◆ Exercise description: Print, from the listing below, the lines starting at the line containing "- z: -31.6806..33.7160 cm" and ending at the line containing "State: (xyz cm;", exactly as they stand, and print nothing else.

----------

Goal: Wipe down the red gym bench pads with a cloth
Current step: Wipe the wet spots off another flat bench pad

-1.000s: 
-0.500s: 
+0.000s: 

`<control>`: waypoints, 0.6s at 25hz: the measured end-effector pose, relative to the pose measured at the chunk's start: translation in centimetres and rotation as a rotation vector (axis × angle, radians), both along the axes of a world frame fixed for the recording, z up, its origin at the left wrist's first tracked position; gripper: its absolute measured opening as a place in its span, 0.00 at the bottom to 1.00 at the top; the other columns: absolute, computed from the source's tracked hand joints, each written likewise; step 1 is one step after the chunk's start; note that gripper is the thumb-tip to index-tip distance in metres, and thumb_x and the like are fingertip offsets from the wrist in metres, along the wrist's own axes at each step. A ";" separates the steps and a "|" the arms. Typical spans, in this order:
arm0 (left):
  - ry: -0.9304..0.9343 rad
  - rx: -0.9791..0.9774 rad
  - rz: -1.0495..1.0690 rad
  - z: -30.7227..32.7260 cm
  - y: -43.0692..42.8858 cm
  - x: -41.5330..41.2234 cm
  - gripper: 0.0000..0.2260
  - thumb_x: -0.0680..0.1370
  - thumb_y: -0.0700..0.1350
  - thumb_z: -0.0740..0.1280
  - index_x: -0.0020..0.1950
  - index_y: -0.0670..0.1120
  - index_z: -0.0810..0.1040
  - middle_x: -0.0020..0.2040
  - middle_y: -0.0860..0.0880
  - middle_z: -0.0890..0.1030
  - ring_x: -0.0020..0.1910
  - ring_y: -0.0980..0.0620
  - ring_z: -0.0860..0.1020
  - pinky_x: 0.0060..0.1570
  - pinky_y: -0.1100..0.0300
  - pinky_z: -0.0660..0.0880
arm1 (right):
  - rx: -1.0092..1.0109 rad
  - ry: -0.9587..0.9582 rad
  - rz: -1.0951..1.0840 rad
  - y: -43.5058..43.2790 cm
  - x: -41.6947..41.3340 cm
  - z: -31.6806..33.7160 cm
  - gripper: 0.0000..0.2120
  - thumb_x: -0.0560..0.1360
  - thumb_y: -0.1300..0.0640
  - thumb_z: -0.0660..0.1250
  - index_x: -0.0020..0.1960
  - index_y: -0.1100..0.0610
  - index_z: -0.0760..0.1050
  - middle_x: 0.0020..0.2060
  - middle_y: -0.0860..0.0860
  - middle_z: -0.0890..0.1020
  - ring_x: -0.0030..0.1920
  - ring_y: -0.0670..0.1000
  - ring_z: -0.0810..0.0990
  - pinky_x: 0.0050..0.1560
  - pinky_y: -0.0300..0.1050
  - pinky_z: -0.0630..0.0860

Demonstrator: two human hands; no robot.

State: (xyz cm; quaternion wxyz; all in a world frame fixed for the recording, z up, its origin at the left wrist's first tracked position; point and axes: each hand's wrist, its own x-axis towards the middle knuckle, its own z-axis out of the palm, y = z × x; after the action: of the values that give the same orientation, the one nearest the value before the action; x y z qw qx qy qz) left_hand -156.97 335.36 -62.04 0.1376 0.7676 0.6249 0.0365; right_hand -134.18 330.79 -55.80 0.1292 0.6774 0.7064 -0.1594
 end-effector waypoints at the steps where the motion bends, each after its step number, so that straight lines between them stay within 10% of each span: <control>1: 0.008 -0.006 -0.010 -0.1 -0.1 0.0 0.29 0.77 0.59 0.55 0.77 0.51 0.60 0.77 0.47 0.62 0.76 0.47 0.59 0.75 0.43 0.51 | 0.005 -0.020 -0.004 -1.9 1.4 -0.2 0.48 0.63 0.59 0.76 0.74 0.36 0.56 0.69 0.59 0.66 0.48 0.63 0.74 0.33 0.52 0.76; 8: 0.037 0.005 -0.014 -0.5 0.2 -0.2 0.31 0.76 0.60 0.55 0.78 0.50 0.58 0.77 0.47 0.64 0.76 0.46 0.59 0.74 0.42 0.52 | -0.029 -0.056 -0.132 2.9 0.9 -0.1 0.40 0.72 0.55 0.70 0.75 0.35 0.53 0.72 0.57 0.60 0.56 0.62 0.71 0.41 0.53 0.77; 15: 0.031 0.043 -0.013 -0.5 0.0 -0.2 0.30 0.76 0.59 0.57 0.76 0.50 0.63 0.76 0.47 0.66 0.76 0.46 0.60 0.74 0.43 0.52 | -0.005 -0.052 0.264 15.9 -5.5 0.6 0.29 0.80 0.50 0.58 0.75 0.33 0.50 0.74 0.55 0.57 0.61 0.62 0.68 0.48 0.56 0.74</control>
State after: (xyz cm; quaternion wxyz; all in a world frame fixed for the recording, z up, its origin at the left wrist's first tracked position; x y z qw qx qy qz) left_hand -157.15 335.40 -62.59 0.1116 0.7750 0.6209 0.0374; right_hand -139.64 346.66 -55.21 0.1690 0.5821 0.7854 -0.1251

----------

◆ Written solution:
  - z: -31.6806..33.7160 cm
  - gripper: 0.0000..0.2120
  - thumb_x: -0.0560..0.1360
  - thumb_y: -0.1300..0.0640
  - thumb_z: -0.0660..0.1250
  - index_x: -0.0020..0.1960
  - index_y: -0.1100..0.0610
  - index_z: -0.0760..0.1050
  - middle_x: 0.0020..0.2060
  - middle_y: -0.0860..0.0860
  - middle_z: -0.0890..0.1020
  - ring_x: -0.0030..0.1920
  - ring_y: -0.0670..0.1000
  - ring_z: -0.0810..0.0990
  - pinky_x: 0.0050..0.1560
  - pinky_y: -0.0300..0.1050
  - pinky_z: -0.0630..0.0860

Demonstrator: two human hands; no robot.

State: (xyz cm; quaternion wxyz; all in a world frame fixed for the recording, z up, its origin at the left wrist's first tracked position; point and axes: each hand's wrist, its own x-axis towards the middle knuckle, its own z-axis out of the palm, y = z × x; after the action: of the values that give the same orientation, the one nearest the value before the action; x y z qw qx qy qz) left_hand -156.97 335.36 -62.04 0.1376 0.7676 0.6249 0.0365; right_hand -134.18 330.79 -55.80 0.1292 0.6774 0.7064 -0.1594

There is no additional output for this exercise.